Satellites showed that seven days after the start of the third storage in the Grand Ethiopian Renaissance Dam (GERD), more than one billion cubic meters of water were stored in the dam, Egyptian water expert Abbas Sharaky said in an interview with RT, on Monday.
Sharaky said that the two drainage gates will continue to open (60 million m3 / day), adding that this is evident from comparing the level of water in the lake today with the highest level of water in the lake in September.
He stated that last week’s total size of water was about 1.5 billion m3, half a billion m3 was drained through the two drainage gates and the remaining billion was stored.
The third storage is expected to be about five billion m3 in addition to the storage of the past two years, bringing the total to about 13 billion m3.
Egyptian Minister of Irrigation and Water Resources Mohamed Abdel-Aty said in October that an international committee was formed to study the dam in 2011 and ended in 2013, which he said confirmed that there are major technical problems in the dam’s construction which could lead to instability.
Egypt has informed Ethiopia of its concerns and desire to follow up and cooperate on the matter, but Ethiopia insists that all of the dam’s issues have been resolved.
Abdel-Aty said that Egypt has preventive measures to protect it in the event that the GERD collapses. He explained that this is done by establishing the strongest infrastructure system around the High Dam in Aswan.

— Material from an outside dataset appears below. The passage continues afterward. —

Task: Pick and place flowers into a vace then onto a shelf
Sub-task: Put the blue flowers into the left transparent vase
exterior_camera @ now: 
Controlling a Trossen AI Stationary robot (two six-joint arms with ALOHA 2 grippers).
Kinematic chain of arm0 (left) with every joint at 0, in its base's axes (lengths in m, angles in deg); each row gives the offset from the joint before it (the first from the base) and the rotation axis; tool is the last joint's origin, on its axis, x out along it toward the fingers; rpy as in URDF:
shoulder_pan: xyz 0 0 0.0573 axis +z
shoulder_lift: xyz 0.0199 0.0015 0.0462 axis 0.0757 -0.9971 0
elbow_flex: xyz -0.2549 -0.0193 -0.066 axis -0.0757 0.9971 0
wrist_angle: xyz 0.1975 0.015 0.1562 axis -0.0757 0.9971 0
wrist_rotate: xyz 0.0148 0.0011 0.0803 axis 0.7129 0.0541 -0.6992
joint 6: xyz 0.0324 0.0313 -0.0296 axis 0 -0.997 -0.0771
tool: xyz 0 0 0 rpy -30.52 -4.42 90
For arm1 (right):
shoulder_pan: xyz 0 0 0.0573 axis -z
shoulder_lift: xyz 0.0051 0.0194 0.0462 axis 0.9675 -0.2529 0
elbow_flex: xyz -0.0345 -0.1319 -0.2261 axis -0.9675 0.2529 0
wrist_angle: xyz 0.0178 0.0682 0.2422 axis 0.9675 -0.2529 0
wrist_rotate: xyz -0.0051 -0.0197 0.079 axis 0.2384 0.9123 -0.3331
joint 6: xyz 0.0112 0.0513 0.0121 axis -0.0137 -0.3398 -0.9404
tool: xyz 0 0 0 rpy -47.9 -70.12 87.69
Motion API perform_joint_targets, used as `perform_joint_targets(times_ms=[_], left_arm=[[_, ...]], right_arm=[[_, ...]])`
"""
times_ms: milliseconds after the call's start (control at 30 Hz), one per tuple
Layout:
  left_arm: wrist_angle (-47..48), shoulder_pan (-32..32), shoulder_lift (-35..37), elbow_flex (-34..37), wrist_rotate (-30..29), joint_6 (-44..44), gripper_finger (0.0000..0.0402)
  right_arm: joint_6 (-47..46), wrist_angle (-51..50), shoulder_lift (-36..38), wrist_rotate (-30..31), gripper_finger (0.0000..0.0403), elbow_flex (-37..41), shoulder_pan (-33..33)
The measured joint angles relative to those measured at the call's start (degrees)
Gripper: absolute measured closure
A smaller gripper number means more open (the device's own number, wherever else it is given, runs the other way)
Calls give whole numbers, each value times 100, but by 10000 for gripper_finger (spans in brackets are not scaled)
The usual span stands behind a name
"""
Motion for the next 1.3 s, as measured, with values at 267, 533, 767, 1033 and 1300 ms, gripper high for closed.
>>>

Egypt and Sudan say they want a legally binding agreement on operating the dam, while Ethiopia says any pact should be advisory.
Egypt and Sudan consider the dam a threat to their vital water supplies, while Ethiopia considers it essential for development and doubling its electricity production.
The downstream nations fear possible blows to water facilities, agricultural land, and overall availability of Nile water.
Negotiations over the dam between Egypt, Ethiopia, and Sudan have stalled for years, with the three parties ultimately failing to reach any agreements.
The disputed dam is the largest hydroelectric project in Africa, with a cost of more than four billion dollars.